Poco duró la paz. Un día el escritor colombiano Gabriel García Márquez, amigo de los dos, estaba en el aeropuerto de La Habana esperando tomar un vuelo a Madrid. Leal estaba en la sala de protocolo despidiéndolo cuando de pronto se abrieron las puertas y entró Fidel en tromba. “Le preguntó a Gabo que si durante su estancia en España iba a ver a Felipe. Él asintió, y entonces Fidel le pidió que le trasmitiera un recado: ‘Dile de mi parte que es un remaricón’, y con la misma salió del salón. A los tres minutos se repitió la escena: volvieron a abrirse las puertas y entró Fidel del mismo modo que había hecho antes: ‘Oye, Gabo, por favor, no le des ese mensaje. Dale este otro: ‘Dile de mi parte que es un recontramaricón”.
Pasado unos meses, estando de viaje en México, Eusebio fue a visitar a Gabriel García Márquez y a su esposa Mercedes a su casa en la exclusiva colonia Jardines del Pedregal, en el entonces llamado Distrito Federal. “Cuando llevábamos un rato hablando le pregunté qué había pasado con Felipe.

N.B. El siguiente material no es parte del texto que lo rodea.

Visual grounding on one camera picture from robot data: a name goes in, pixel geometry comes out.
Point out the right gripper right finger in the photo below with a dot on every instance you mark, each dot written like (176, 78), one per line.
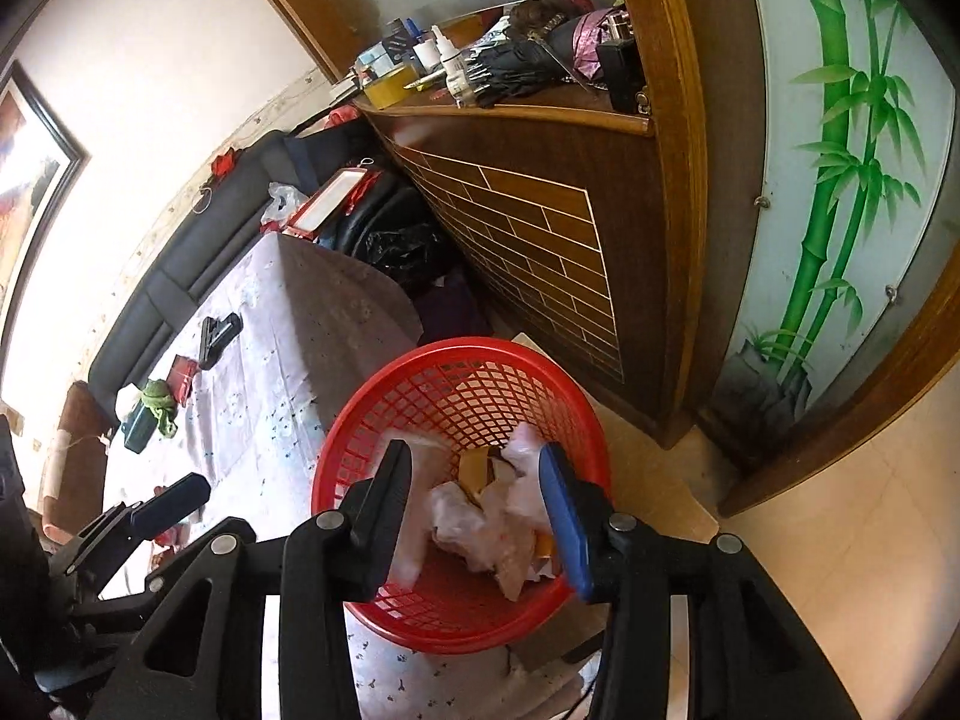
(578, 512)

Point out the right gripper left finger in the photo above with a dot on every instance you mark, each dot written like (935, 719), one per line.
(376, 508)

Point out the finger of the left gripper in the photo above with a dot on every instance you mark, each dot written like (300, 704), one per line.
(167, 509)

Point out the clear plastic bag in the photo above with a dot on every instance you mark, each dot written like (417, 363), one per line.
(483, 505)

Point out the wooden stool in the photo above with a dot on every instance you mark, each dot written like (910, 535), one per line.
(645, 483)

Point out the dark green tissue box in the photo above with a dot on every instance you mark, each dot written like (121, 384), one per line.
(141, 422)

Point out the green crumpled bag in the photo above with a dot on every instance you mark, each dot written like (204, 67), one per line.
(157, 398)

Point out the floral lilac tablecloth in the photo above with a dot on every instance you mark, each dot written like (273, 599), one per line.
(315, 326)

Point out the red packet near tissue box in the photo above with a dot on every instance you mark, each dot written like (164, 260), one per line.
(180, 377)

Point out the brown armchair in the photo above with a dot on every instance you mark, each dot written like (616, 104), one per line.
(72, 489)

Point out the red plastic mesh basket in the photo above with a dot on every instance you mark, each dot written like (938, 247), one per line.
(468, 392)

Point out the black folded object on table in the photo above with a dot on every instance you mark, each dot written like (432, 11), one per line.
(215, 335)

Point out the black bag beside sofa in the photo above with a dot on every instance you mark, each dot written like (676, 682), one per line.
(387, 223)

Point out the white plastic bag on sofa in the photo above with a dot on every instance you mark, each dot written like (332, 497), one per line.
(284, 200)

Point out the red framed white box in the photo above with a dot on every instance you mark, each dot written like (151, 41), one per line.
(340, 193)

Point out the black leather sofa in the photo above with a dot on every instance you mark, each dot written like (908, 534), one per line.
(208, 243)

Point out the wooden brick-pattern cabinet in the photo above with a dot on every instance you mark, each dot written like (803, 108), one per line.
(620, 242)

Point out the yellow tape roll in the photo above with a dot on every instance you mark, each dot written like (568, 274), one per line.
(388, 90)

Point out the white dropper bottle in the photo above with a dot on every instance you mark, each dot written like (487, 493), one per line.
(455, 67)

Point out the black folded umbrella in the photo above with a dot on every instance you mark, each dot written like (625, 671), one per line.
(516, 68)

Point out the pink patterned umbrella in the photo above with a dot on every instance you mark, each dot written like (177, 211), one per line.
(590, 31)

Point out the bamboo painted glass panel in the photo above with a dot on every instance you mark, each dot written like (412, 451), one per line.
(860, 123)

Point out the framed wall picture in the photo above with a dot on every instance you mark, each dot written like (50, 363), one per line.
(40, 162)

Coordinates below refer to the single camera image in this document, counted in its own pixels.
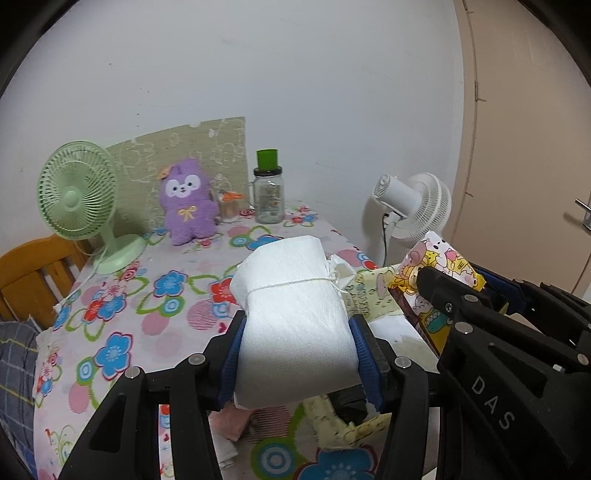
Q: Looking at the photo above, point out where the yellow patterned storage box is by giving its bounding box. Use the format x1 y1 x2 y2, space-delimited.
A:
304 266 437 450

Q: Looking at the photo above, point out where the metal door handle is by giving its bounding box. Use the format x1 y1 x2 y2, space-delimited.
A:
575 198 591 232

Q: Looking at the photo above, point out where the toothpick jar orange lid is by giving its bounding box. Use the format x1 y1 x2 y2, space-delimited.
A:
217 190 243 223

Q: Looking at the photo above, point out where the white standing fan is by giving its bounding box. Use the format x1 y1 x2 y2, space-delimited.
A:
373 172 452 247

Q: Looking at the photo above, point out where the glass mug green lid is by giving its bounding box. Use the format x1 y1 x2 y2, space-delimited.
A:
252 149 284 224

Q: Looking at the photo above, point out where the black plastic bag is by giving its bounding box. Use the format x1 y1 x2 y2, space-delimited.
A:
329 385 368 426

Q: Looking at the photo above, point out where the white cloth bundle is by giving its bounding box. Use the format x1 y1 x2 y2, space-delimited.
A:
230 236 359 409

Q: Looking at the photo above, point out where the cartoon tissue pack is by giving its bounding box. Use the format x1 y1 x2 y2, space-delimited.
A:
389 231 486 355

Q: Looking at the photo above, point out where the grey plaid pillow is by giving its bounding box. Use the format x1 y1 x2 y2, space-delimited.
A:
1 317 40 479

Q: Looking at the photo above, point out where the floral tablecloth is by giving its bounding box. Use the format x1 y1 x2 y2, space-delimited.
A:
33 206 379 479

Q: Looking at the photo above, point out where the beige door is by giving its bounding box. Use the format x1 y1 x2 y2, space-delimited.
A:
446 1 590 296

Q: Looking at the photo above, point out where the purple plush toy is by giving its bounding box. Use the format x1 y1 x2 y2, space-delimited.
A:
159 158 219 246

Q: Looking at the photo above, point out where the green patterned wall sheet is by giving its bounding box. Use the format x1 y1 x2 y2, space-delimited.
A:
107 117 249 235

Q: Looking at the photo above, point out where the green desk fan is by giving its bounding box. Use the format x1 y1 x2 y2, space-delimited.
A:
36 141 146 275

Me contó que el día que se vieron en Madrid le dijo que tenía un mensaje de Fidel para él. ‘Sí, ya sé que me va a decir: que soy un maricón’, le respondió Felipe”.
Me dice Lázaro que si no le creo, como sucedió antes con lo de Polanco y mi padre, que busque en internet. “Antes de morir Eusebio contó la anécdota en público y está grabada [la busco y la encuentro, y la versión es casi idéntica]. Y me recuerda antes de colgar el teléfono: “Oye Tigre, no te olvides de las medicinas para el asma… Y del jamón”.